84.bölüm:dillere destan

1.7K 149 13
                                    

🦋🦋🦋
Saatler sonra
Saat 20.50

Her kışın bir ilkbaharı olur, her somun bir başlangıcı olur. Fakat artık benim ilkbaharım yok. Dökülen yapraklarım yeniden yeşermeyecek.

Herkes beni kaldırmak için dil dökmeden kalkmadım. Kalkamadım. Sadece mezara baktım öylece. Sessiz sedasız. Benim kalmayacağını anlayınca bir kaç kişi gitti. Yanımda sadece Beren, Mavi, Arda Reha agabey kalmıştı. Bir de korumalar. Ne işe yarayacaksa. Kızımı onların elinden alamayanlar beni mi koruyacaktı. Onun yerine ölmek istiyordum. Kızımın yanında beni gömsünler. Başka bir şey istemiyordum.

Saat dokuza geliyordu. Bıraksalardı daha fazla kalırdım ama izin vermediler. Artık kalkmamış gerektiğini söyleyerek yavaş yavaş kaldırmaya çalıştılar.

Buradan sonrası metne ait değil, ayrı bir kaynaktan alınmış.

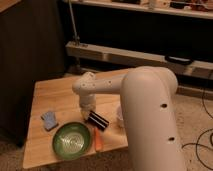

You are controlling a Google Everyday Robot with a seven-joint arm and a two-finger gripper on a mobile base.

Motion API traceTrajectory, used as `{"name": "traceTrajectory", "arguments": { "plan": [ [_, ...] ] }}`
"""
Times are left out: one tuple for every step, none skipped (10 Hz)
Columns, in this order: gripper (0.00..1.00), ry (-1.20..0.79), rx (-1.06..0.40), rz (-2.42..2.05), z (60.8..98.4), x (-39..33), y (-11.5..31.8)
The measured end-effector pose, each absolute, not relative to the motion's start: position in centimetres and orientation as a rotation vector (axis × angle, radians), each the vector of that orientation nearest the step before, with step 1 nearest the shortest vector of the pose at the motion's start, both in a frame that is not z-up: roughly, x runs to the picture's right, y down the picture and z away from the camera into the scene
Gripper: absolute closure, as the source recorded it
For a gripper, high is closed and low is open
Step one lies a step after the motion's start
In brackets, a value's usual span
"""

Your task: Place the eraser in the ceramic cup

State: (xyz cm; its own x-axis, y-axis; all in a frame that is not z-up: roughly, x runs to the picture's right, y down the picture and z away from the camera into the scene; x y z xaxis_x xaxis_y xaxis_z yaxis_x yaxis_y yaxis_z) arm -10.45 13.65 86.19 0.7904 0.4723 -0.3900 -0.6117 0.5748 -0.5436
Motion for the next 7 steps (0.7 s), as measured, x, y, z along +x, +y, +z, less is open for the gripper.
{"name": "traceTrajectory", "arguments": {
  "plan": [
    [0.93, 0.205, -0.719, 0.637, 85.8, -10.3, 12.3],
    [0.99, 0.201, -0.722, 0.638, 85.8, -9.7, 10.9],
    [1.00, 0.197, -0.719, 0.641, 85.8, -8.9, 9.4],
    [1.00, 0.188, -0.712, 0.645, 85.4, -8.1, 7.3],
    [1.00, 0.183, -0.692, 0.647, 84.6, -7.2, 5.2],
    [1.00, 0.171, -0.675, 0.651, 83.4, -6.3, 2.9],
    [1.00, 0.146, -0.666, 0.667, 82.3, -5.0, 0.7]
  ]
}}
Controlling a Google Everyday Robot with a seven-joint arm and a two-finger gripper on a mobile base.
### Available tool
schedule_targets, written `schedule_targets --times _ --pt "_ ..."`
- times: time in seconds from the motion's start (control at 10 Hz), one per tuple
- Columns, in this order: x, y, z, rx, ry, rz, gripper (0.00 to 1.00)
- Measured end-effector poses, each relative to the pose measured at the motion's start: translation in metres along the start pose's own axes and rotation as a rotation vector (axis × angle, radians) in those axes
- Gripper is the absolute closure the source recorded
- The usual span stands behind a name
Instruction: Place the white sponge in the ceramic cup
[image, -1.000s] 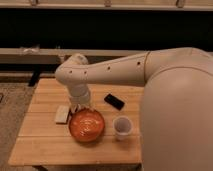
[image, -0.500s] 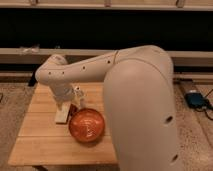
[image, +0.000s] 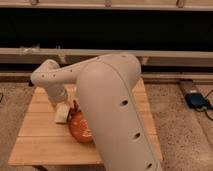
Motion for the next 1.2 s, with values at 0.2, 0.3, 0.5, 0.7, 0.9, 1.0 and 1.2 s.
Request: schedule_targets --times 0.2,0.3,0.5,0.7,0.9,1.0,1.2 --pt "-0.004 0.013 0.010 -0.011 0.019 -0.010 0.35" --pt "-0.004 0.018 0.014 -0.017 0.029 -0.015 0.35" --pt "-0.004 0.021 0.023 -0.026 0.049 -0.020 0.35" --pt "-0.001 0.029 0.036 -0.032 0.075 -0.032 0.35" --pt "-0.001 0.032 0.054 -0.034 0.111 -0.038 0.35" --pt "-0.001 0.032 0.059 -0.038 0.122 -0.037 0.35" --pt "-0.002 0.034 0.070 -0.050 0.141 -0.042 0.35"
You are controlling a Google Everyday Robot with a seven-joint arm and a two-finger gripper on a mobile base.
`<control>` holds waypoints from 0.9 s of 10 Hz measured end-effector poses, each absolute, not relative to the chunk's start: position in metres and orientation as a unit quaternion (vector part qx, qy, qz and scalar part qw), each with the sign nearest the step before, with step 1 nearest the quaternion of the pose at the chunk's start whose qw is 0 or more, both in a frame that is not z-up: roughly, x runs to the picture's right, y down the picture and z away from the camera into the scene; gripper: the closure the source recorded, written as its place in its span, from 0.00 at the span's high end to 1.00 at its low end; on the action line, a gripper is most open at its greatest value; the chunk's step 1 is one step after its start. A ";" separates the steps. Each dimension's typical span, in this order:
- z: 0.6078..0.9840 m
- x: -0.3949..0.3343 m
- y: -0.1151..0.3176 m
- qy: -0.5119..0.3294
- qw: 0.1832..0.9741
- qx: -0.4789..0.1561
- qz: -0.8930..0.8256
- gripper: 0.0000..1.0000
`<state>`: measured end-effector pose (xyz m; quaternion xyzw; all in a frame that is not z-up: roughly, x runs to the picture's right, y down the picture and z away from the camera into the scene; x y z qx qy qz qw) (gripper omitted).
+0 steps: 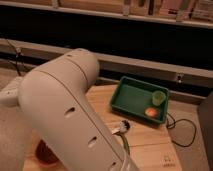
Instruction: Wipe red bowl with eraser
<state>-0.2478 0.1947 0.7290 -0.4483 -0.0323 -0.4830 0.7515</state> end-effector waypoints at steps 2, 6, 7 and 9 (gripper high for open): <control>0.724 -0.247 0.207 -0.039 0.749 -0.456 -0.479 0.00; 0.714 -0.238 0.222 -0.046 0.747 -0.469 -0.468 0.00; 0.714 -0.237 0.223 -0.046 0.747 -0.472 -0.466 0.00; 0.715 -0.226 0.226 -0.037 0.744 -0.491 -0.452 0.00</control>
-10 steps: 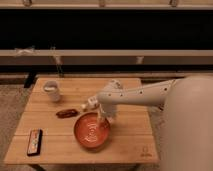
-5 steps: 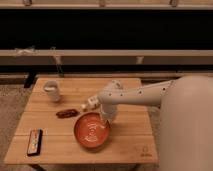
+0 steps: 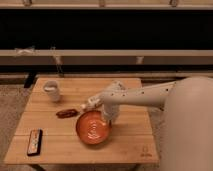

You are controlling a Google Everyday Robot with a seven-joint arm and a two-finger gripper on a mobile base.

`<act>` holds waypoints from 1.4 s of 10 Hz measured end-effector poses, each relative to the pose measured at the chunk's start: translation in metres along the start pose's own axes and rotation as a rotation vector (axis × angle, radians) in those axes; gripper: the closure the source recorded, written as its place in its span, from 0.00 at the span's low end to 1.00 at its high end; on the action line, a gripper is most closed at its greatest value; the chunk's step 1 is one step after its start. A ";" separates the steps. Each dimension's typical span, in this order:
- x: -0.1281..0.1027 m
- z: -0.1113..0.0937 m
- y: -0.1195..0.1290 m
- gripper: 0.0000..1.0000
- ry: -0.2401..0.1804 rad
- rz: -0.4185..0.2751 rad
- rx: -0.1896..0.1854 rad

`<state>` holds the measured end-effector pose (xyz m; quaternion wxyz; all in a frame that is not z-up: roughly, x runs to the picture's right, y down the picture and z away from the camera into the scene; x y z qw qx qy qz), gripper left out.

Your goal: Pick up the ceramic bowl

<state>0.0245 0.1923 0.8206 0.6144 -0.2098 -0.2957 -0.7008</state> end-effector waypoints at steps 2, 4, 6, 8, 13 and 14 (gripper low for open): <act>-0.002 -0.019 -0.002 1.00 0.016 0.002 0.024; -0.005 -0.042 -0.006 1.00 0.034 -0.004 0.073; -0.006 -0.055 -0.012 1.00 0.047 -0.013 0.128; -0.006 -0.071 -0.022 1.00 0.059 -0.043 0.173; -0.004 -0.100 -0.034 1.00 0.075 -0.086 0.192; -0.004 -0.100 -0.034 1.00 0.075 -0.087 0.192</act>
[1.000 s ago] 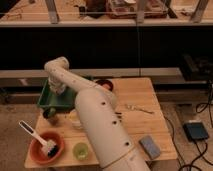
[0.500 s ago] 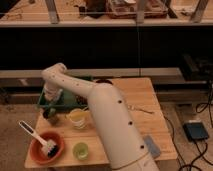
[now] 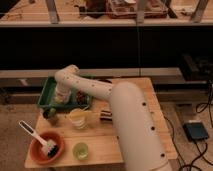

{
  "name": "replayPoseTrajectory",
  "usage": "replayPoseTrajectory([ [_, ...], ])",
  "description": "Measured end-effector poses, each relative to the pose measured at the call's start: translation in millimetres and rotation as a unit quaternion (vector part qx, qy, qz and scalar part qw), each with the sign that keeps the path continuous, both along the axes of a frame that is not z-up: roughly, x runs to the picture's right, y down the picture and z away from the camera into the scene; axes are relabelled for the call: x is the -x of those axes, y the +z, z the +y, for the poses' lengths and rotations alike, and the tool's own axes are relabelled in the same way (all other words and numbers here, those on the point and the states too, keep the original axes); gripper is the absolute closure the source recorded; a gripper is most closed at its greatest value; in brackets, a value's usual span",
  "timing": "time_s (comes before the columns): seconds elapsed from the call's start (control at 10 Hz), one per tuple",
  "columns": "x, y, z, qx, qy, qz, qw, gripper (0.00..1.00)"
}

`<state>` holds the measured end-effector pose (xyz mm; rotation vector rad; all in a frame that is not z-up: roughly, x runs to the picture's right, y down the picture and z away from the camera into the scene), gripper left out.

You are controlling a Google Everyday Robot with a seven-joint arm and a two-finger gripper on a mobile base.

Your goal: Wipe tray with towel

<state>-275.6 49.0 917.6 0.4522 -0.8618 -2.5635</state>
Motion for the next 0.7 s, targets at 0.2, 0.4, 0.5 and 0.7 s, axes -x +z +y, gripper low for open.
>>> replayPoseTrajectory([
  [0.2,-16.9,19.8,-21.0,-0.005,0.029,0.026,0.9992,1.0],
  [0.4,-10.8,36.0,-38.8,-0.007,0.046,0.04,0.9981,1.0],
  [0.5,-0.8,42.1,-45.7,-0.008,0.052,0.045,0.9976,1.0],
  [0.7,29.7,47.7,-52.0,-0.008,0.057,0.045,0.9973,1.0],
])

Onun korktuğunu dair bir korku vardı içimde. Annemin elinden tutarak hüzünle baktım. "Anne, o burada üşür. O çok üşür. O daha çok küçük anne. O daha çok küçük." Dolan gözlerimle mezara bakarken annem bedenime sarılarak derin bir nefes aldı. "Üşümez o. Melekler onu pamuklara sarıyordur şimdi. O cennette üşümez ki. Korkma."

"Korkmaz mı hiç? O Savaş olmayınca, ben olmayınca çok korkar. Huzurusuzlaşır. Gitmeyelim. Onu yanlız bırakmayalım anne ne olur." Hüzünle yanaklarımı avuclayarak "Yarın yine Geleceğiz. Yine geleceğiz söz veriyorum. Ama artık gidelim kızım. Hem kızın da üzülüyordur. Yapma böyle. Annem üşümesin, annem karanlıkta kalmasın diyordur. O üzülüyor sadece. Olan da sana oluyor güzelim."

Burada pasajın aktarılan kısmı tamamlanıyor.